[WHAT IS EXPECTED] When you repeat the entries below, keep each word exactly as it is and drop the pictures.

Records from a collection:
--------

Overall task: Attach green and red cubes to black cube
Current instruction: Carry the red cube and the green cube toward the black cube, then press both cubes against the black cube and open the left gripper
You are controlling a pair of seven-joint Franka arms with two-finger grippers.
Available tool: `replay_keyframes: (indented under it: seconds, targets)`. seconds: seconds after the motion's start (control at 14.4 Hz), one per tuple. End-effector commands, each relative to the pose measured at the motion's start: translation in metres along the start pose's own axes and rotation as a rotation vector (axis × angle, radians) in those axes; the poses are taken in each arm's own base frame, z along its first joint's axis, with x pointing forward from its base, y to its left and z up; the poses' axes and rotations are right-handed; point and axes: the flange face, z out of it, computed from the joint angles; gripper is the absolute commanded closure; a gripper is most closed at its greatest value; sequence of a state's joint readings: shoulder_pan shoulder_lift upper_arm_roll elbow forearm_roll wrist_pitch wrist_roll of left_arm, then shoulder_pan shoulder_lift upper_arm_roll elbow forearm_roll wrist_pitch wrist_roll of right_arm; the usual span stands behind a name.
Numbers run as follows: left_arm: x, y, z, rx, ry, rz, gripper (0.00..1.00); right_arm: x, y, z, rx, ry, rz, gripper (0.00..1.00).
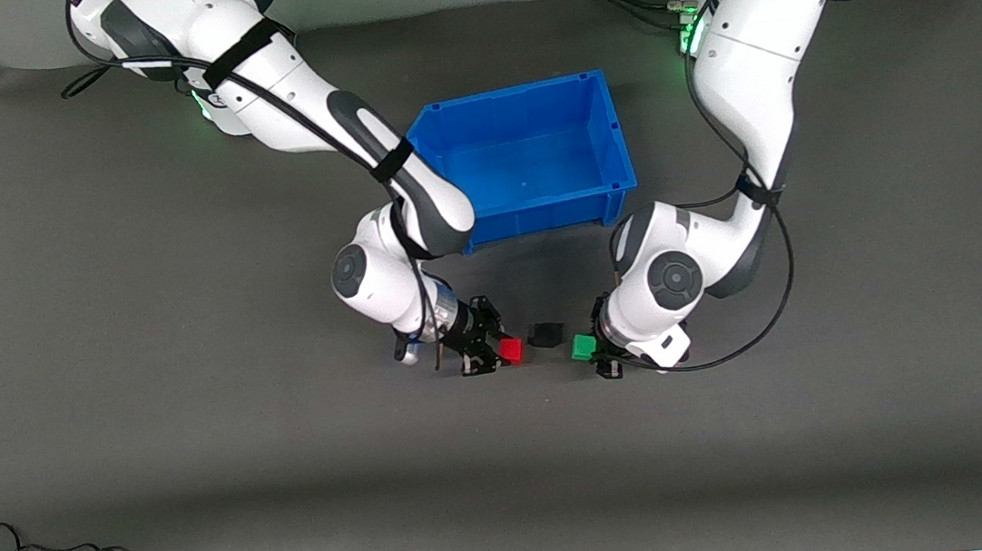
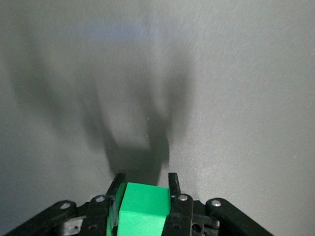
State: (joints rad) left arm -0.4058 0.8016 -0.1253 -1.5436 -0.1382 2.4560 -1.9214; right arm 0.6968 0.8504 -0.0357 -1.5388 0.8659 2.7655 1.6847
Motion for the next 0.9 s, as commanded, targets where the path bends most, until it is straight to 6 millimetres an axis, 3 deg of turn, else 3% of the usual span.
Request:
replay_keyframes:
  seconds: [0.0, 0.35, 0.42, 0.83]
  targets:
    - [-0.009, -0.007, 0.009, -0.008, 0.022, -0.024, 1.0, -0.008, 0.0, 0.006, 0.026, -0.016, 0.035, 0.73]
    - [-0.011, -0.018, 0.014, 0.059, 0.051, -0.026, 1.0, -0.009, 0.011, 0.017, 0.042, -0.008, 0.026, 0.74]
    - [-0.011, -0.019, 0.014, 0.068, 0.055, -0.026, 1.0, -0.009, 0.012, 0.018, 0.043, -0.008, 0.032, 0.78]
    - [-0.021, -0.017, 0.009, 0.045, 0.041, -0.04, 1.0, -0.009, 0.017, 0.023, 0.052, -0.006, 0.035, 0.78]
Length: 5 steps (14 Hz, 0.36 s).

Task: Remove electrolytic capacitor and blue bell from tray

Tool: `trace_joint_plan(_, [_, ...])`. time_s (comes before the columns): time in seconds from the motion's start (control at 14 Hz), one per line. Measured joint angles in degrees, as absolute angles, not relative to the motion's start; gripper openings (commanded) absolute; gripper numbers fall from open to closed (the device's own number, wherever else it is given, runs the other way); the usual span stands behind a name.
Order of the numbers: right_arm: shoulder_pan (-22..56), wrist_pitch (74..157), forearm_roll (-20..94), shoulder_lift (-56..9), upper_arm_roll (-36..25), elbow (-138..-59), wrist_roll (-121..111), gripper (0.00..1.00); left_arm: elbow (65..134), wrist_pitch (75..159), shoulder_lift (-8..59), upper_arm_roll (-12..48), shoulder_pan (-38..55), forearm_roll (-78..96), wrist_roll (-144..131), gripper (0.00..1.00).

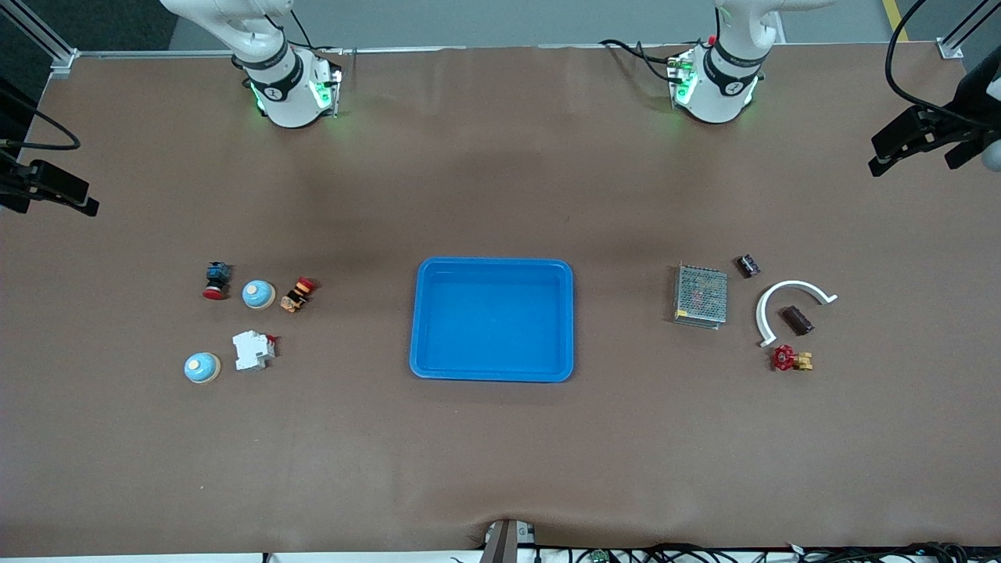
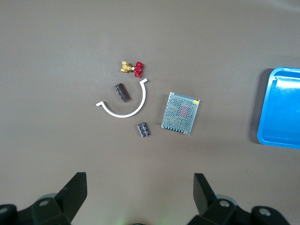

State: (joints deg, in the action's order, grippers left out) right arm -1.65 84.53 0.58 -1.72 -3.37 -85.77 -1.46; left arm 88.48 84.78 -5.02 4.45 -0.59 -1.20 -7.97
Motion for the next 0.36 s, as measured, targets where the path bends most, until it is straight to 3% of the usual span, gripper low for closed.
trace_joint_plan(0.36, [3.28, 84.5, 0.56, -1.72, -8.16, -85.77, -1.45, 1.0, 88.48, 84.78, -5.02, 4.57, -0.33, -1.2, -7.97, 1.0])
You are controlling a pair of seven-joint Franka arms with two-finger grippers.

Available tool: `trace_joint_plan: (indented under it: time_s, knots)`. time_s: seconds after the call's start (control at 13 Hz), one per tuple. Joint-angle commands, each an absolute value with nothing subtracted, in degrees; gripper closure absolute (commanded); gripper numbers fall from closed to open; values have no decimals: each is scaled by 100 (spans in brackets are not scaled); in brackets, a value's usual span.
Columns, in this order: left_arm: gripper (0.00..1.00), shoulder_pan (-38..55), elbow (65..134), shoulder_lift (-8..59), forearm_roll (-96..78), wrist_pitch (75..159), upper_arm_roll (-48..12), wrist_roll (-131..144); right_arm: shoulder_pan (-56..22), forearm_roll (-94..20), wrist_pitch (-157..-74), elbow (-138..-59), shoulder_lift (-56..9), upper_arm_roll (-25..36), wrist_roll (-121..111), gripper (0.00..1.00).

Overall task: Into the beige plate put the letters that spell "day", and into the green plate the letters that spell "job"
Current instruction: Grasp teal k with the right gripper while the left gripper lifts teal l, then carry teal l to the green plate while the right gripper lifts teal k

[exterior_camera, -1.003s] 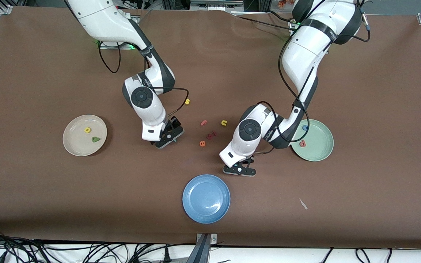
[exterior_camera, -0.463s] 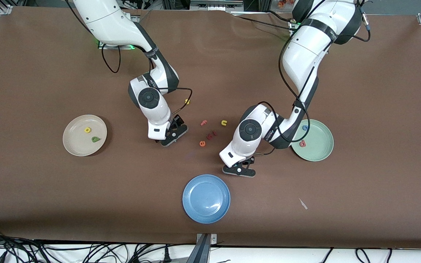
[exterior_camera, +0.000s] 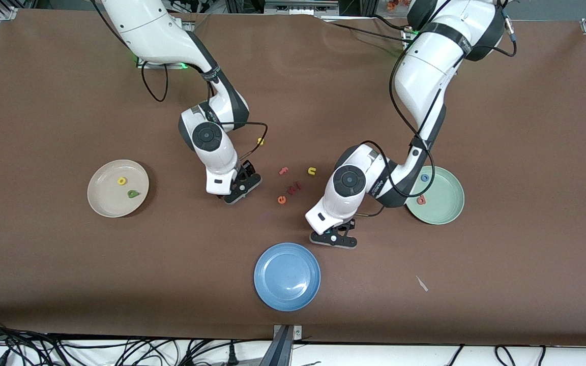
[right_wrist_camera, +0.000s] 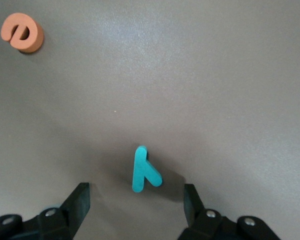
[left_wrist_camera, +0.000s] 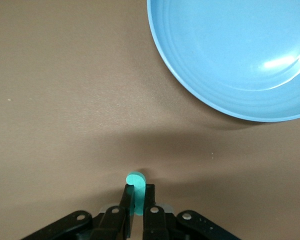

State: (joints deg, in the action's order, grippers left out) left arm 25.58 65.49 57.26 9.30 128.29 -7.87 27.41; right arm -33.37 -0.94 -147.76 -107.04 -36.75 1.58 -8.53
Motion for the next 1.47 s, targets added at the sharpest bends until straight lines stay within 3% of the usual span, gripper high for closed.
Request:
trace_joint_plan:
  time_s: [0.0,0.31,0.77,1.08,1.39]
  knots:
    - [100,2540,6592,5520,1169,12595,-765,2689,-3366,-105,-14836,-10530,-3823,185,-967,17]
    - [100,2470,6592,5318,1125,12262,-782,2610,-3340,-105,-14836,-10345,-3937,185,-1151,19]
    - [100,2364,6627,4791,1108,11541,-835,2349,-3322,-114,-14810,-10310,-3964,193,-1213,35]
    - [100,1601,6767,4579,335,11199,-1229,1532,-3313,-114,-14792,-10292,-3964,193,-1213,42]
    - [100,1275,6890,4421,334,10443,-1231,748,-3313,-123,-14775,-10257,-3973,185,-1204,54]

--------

[WRITTEN ANSWER]
Overall task: Attach green and red cubes to black cube
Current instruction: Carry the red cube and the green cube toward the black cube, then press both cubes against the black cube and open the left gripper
You are controlling a pair of seven-joint Franka arms with two-finger grippers.
Available tool: `replay_keyframes: (indented under it: seconds, targets)`. seconds: seconds after the motion's start (control at 14.4 Hz), one per tuple. End-effector commands, each relative to the pose measured at the motion's start: translation in metres along the start pose's own axes and rotation as a rotation vector (axis × angle, radians) in those axes; the poses are taken in each arm's own base frame, z along its first joint's axis, with x pointing forward from its base, y to its left and z up; the poses' axes and rotations are right-handed; point and axes: the flange face, z out of it, computed from the joint angles; gripper is the absolute commanded closure; a gripper is most closed at its greatest value; sequence of a state's joint readings: shoulder_pan shoulder_lift upper_arm_roll elbow forearm_roll wrist_pitch wrist_roll of left_arm, then shoulder_pan shoulder_lift upper_arm_roll elbow forearm_roll wrist_pitch wrist_roll of right_arm; the usual span stands behind a name.
Numbers run as follows: left_arm: x, y, z, rx, ry, rz, gripper (0.00..1.00); right_arm: x, y, z, rx, ry, rz, gripper (0.00..1.00).
State: (joints rad) left arm -0.4058 0.8016 -0.1253 -1.5436 -0.1382 2.4560 -1.9214; right arm 0.6968 0.8504 -0.0357 -1.5388 0.8659 2.7655 1.6847
Motion for the next 0.9 s, as commanded, targets where the path bends most, until it is straight to 6 millimetres an axis, 3 deg of turn, else 3% of the usual span.
Request:
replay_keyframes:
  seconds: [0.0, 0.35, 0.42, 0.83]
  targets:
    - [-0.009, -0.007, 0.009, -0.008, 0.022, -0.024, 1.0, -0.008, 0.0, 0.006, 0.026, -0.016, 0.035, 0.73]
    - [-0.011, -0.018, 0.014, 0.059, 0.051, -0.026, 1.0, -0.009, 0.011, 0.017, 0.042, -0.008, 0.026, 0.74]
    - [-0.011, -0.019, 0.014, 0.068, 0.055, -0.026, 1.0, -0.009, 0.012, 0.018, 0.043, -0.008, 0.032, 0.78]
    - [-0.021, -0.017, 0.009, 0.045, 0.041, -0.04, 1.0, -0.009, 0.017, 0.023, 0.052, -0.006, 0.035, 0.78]
Length: 5 steps (14 Hz, 0.36 s).

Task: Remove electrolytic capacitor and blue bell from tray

Tool: `trace_joint_plan(_, [_, ...])`. time_s (comes before the columns): time in seconds from the motion's start (control at 14 Hz), one per line. Measured joint angles in degrees, as absolute angles, not relative to the motion's start; gripper openings (commanded) absolute; gripper numbers fall from open to closed (the device's own number, wherever else it is given, runs the other way); the usual span stands behind a name.
Order of the numbers: right_arm: shoulder_pan (-22..56), wrist_pitch (74..157), forearm_roll (-20..94), shoulder_lift (-56..9), upper_arm_roll (-36..25), elbow (-138..-59), wrist_roll (-121..111), gripper (0.00..1.00); left_arm: elbow (65..134), wrist_pitch (75..159), shoulder_lift (-8..59), upper_arm_roll (-12..48), shoulder_pan (-38..55), forearm_roll (-78..96), wrist_roll (-144..131), gripper (0.00..1.00).


State: (joints deg, in the action's order, grippers left out) right arm -1.65 84.53 0.58 -1.72 -3.37 -85.77 -1.46; left arm 88.48 84.78 -5.02 4.45 -0.59 -1.20 -7.97
Motion for the next 0.36 s, as measured, targets where the path bends most, until it is straight to 3% of the usual span, gripper low for closed.
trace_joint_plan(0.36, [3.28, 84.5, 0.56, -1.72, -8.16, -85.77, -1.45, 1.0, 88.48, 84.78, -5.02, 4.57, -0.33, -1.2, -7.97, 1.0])
You are controlling a pair of seven-joint Franka arms with two-finger grippers.

Available tool: `trace_joint_plan: (indented under it: time_s, knots)`. time_s: seconds after the call's start (control at 13 Hz), one per tuple. Joint-angle commands, each an absolute value with nothing subtracted, in degrees; gripper closure absolute (commanded); gripper numbers fall from closed to open; values have no decimals: each is scaled by 100 (spans in brackets are not scaled); in brackets, a value's usual span.
Columns, in this order: left_arm: gripper (0.00..1.00), shoulder_pan (-38..55), elbow (65..134), shoulder_lift (-8..59), forearm_roll (-96..78), wrist_pitch (75..159), upper_arm_roll (-48..12), wrist_roll (-131..144); right_arm: shoulder_pan (-56..22), forearm_roll (-94..20), wrist_pitch (-157..-74), elbow (-138..-59), shoulder_lift (-56..9), upper_arm_roll (-25..36), wrist_roll (-121..111), gripper (0.00..1.00).

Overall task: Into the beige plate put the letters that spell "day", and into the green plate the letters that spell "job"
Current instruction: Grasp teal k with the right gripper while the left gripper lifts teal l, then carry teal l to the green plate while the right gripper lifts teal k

[exterior_camera, -1.003s] 
[exterior_camera, -0.463s] 
[exterior_camera, +0.000s] 
[right_wrist_camera, +0.000s] 
[left_wrist_camera, +0.000s] 

State: (joints deg, in the action's order, grippers left out) left arm 25.58 65.49 57.26 9.30 128.29 -7.87 27.41; right arm -33.37 -0.94 -147.76 -107.04 -36.75 1.58 -8.53
Motion for the next 1.47 s, targets added at the sharpest bends until straight lines stay within 3% of the usual span, gripper high for closed.
Request:
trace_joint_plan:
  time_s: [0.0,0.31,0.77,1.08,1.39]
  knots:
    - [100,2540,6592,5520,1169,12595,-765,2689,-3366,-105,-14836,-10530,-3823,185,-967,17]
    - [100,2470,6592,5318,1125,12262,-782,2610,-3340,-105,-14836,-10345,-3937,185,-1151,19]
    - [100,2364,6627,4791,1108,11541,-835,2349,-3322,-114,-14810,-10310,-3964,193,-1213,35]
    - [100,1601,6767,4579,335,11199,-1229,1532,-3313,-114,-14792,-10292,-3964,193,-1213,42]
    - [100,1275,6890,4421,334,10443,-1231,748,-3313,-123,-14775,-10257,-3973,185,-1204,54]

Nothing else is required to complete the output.